- EXERCISE OBJECTIVE -
Below is a listing; restate from it, character for character, the lines beginning at the line holding "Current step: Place" and ending at the line holding "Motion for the", both included.

- DATA PROVIDED -

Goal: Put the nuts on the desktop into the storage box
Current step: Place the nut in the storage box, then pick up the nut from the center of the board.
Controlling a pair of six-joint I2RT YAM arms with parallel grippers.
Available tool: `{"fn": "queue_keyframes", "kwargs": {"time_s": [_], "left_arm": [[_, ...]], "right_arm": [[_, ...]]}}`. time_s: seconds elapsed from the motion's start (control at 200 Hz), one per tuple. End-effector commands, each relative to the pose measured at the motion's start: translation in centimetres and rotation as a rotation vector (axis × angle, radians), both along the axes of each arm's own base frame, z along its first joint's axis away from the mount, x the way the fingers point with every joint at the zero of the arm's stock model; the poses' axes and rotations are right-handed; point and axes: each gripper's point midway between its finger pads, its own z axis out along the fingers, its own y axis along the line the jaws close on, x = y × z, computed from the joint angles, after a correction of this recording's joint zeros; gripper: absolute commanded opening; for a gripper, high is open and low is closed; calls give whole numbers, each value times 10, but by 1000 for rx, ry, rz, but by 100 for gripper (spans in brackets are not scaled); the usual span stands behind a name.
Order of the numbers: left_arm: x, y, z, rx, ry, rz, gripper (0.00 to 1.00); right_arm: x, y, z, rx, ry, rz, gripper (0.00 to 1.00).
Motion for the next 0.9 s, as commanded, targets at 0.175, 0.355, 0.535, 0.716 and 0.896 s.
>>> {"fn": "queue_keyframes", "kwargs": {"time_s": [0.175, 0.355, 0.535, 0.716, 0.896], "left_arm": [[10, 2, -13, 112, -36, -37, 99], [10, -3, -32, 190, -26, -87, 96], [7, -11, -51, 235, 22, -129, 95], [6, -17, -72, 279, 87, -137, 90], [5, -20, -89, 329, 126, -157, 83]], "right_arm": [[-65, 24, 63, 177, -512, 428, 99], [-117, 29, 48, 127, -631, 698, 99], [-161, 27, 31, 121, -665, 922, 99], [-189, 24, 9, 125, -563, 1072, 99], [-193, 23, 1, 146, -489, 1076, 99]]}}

- RESULT FOR THIS EXERCISE -
Current step: Place the nut in the storage box, then pick up the nut from the center of the board.
Controlling a pair of six-joint I2RT YAM arms with parallel grippers.
Available tool: `{"fn": "queue_keyframes", "kwargs": {"time_s": [_], "left_arm": [[_, ...]], "right_arm": [[_, ...]]}}`. time_s: seconds elapsed from the motion's start (control at 200 Hz), one per tuple. End-effector commands, each relative to the pose measured at the motion's start: translation in centimetres and rotation as a rotation vector (axis × angle, radians), both along the axes of each arm's own base frame, z along its first joint's axis away from the mount, x the way the fingers point with every joint at the zero of the arm's stock model; the poses' axes and rotations are right-handed; point and axes: each gripper's point midway between its finger pads, its own z axis out along the fingers, its own y axis along the line the jaws close on, x = y × z, computed from the joint angles, after a correction of this recording's joint zeros; gripper: absolute commanded opening; for a gripper, high is open and low is closed; calls give whole numbers, each value times 10, but by 1000 for rx, ry, rz, but by 100 for gripper (spans in brackets are not scaled); the usual span stands behind a name.
Order of the numbers: left_arm: x, y, z, rx, ry, rz, gripper (0.00 to 1.00); right_arm: x, y, z, rx, ry, rz, gripper (0.00 to 1.00).
Motion for the next 0.9 s, as commanded, targets at 0.175, 0.355, 0.535, 0.716 and 0.896 s.

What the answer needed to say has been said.